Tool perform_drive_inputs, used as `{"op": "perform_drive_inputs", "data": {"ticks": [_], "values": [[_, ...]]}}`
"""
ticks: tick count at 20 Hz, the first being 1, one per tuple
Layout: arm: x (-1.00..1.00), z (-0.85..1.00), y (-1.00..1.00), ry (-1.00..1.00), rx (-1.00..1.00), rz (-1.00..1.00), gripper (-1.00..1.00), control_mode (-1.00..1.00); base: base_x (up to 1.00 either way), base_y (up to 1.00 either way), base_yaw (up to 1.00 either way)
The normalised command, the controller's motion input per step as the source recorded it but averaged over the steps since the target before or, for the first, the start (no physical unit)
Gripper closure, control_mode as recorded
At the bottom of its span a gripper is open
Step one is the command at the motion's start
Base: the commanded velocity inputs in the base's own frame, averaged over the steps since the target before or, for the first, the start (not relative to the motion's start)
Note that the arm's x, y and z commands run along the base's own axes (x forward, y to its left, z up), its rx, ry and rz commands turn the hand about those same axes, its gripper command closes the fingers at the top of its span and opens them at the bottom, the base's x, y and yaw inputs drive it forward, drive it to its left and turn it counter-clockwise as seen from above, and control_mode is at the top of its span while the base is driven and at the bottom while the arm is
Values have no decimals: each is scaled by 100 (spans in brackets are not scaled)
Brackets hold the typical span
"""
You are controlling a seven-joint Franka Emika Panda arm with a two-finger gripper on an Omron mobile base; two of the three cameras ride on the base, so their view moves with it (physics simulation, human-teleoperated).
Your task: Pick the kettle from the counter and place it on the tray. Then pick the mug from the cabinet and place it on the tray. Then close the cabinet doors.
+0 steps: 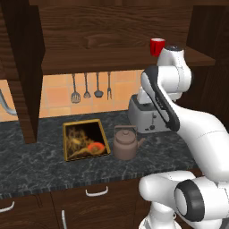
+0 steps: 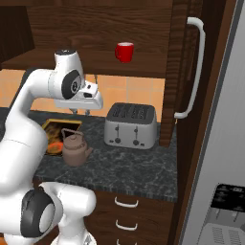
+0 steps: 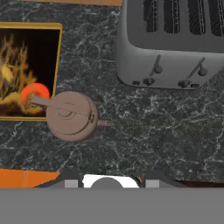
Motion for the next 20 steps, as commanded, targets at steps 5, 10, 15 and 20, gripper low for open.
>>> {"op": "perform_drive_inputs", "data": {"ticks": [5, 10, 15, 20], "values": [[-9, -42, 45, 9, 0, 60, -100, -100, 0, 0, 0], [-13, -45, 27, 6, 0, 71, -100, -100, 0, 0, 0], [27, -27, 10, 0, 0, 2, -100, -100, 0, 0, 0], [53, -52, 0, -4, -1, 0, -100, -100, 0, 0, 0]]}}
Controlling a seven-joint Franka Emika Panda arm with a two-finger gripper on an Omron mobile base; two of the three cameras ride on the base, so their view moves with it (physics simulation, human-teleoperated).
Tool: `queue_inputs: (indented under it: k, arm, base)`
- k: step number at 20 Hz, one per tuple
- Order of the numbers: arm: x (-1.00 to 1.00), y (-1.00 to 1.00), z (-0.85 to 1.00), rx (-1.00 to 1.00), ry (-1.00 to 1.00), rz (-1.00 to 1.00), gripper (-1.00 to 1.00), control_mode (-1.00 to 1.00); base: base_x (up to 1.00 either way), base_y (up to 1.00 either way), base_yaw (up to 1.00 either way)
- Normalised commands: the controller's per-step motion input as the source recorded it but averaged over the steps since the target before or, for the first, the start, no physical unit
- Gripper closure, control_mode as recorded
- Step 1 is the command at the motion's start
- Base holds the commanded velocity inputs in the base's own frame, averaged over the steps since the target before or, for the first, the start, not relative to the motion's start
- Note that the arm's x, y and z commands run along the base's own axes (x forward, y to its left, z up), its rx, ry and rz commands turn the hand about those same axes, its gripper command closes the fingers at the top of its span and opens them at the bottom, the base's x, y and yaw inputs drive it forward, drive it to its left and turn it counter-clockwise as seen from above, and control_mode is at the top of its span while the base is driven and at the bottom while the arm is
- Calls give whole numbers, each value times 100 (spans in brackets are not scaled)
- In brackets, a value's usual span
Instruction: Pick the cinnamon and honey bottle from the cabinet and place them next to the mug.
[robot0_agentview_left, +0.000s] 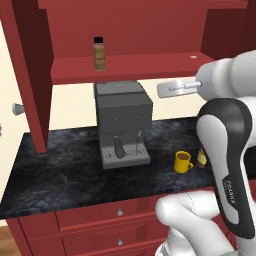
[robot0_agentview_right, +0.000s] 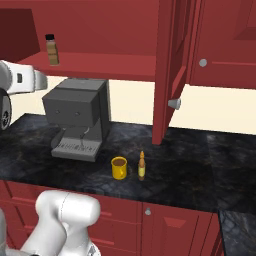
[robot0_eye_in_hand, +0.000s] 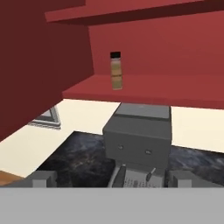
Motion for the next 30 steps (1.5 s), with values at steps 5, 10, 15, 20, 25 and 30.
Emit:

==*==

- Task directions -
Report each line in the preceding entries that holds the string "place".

- Task response -
Your task: Pick the kettle from the counter and place it on the tray. Then pick the mug from the cabinet and place it on the tray. Then close the cabinet doors.
Instruction: Pick the cinnamon and honey bottle from the cabinet and place them next to the mug.

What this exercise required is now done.